Work to be completed: Copy every line of the following data that includes the string "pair".

▼▼▼

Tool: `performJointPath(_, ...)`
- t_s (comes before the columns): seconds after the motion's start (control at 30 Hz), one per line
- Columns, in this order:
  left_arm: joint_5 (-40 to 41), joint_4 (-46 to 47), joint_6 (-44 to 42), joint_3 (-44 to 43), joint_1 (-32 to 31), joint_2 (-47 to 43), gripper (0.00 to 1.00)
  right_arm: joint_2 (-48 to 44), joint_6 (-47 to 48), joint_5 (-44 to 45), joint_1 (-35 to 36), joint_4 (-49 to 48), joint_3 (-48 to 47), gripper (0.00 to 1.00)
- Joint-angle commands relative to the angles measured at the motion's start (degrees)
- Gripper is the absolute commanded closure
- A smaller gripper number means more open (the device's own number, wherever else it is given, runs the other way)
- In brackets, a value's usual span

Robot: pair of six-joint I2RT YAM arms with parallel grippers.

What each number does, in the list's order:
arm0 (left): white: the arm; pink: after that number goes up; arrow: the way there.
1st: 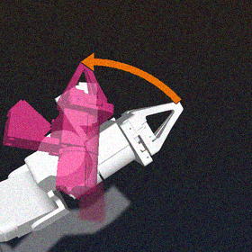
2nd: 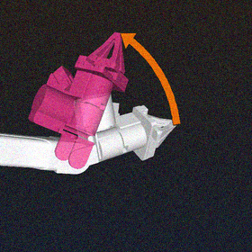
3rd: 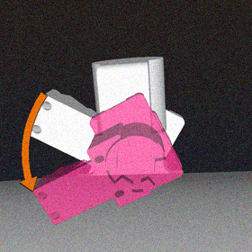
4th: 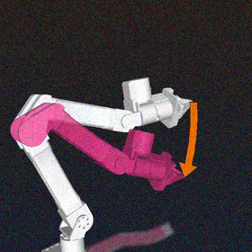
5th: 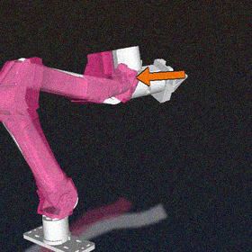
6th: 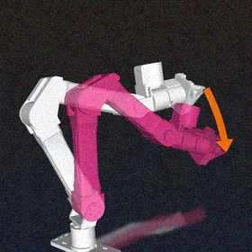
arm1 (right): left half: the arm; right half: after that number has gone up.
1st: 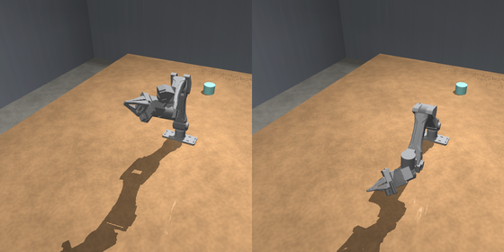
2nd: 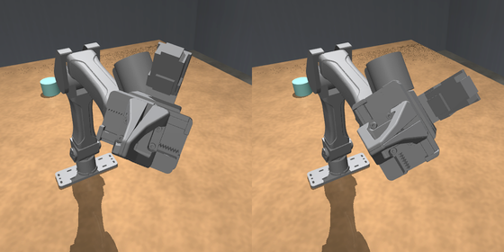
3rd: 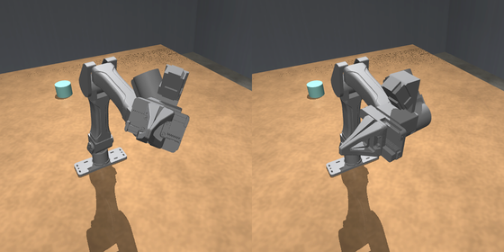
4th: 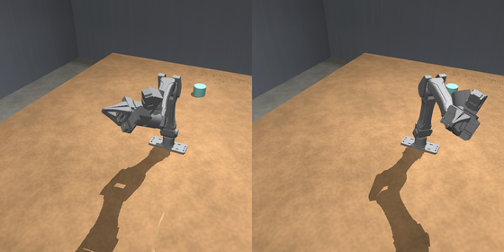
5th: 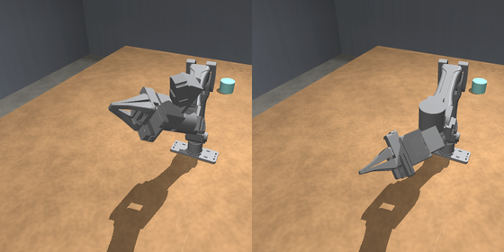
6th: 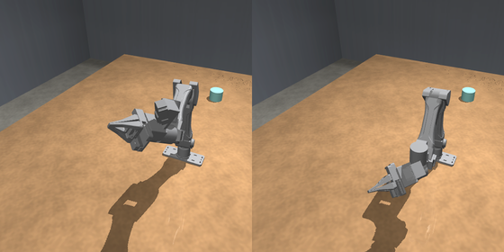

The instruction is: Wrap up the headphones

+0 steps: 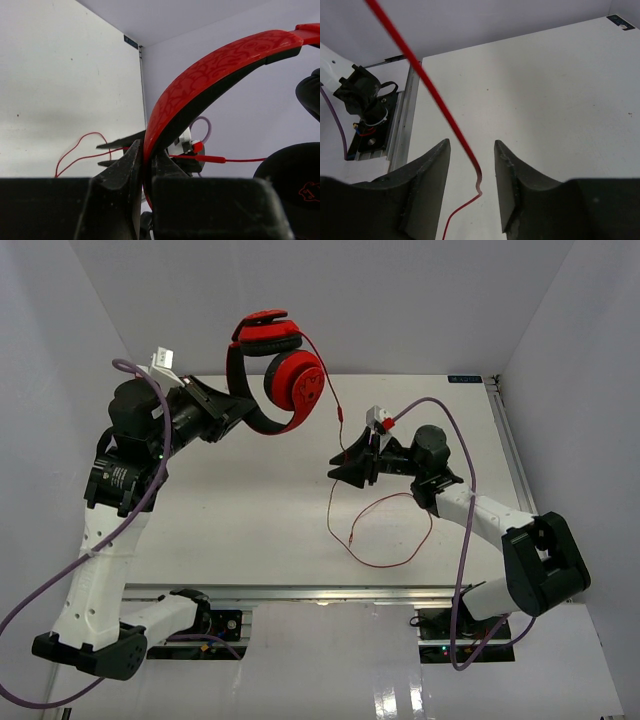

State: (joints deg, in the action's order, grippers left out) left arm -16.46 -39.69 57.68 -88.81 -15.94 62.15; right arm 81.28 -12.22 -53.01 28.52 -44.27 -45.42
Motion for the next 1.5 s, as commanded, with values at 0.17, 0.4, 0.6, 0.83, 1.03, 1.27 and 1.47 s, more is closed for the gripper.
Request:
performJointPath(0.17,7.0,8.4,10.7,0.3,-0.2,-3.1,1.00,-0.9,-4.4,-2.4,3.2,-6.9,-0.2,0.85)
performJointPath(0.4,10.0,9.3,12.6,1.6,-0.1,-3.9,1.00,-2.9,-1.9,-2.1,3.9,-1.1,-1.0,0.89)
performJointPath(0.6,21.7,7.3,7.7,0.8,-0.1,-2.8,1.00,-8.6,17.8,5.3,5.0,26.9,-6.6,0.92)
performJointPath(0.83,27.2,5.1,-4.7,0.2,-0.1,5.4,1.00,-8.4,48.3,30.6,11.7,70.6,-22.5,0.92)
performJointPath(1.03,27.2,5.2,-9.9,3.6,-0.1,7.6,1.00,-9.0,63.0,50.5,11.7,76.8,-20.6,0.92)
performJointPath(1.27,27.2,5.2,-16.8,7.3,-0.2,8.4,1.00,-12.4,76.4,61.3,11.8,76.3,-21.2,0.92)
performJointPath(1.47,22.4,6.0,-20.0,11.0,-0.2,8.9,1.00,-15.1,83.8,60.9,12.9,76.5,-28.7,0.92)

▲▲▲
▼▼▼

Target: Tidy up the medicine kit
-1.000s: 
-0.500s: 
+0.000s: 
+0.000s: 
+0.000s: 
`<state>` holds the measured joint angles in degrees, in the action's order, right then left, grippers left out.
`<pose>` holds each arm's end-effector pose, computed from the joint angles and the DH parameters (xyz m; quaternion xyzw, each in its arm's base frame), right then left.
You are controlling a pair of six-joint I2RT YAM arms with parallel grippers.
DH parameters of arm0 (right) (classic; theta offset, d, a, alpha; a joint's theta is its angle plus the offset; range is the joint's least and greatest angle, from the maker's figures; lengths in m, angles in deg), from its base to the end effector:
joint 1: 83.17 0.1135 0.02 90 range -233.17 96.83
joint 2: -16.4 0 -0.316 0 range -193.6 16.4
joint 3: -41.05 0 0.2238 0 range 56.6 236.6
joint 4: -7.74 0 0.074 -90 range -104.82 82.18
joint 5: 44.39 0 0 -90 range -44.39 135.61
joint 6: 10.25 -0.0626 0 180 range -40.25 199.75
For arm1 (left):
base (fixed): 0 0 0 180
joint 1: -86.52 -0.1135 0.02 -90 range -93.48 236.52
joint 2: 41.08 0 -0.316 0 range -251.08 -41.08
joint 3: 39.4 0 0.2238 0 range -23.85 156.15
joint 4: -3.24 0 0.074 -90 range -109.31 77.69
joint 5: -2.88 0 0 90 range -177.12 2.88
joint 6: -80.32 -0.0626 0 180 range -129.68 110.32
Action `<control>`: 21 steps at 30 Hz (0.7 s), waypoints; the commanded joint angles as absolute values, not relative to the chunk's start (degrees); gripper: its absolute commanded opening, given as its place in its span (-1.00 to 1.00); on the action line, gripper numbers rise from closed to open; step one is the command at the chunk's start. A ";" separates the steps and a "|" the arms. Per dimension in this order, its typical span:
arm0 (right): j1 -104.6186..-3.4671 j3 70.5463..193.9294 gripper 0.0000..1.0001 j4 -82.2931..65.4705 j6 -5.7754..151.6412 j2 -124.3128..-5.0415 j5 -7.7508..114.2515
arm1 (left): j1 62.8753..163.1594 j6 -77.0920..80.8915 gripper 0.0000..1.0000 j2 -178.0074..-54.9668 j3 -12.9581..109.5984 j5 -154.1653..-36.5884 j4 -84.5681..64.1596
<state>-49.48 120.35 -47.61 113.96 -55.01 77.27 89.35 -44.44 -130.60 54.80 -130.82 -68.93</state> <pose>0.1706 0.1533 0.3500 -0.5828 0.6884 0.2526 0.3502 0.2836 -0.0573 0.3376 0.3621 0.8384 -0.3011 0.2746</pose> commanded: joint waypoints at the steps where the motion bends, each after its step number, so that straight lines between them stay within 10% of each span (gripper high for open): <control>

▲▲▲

Output:
Robot: pair of six-joint I2RT YAM arms with parallel grippers.
You are controlling a pair of six-joint I2RT YAM arms with parallel grippers.

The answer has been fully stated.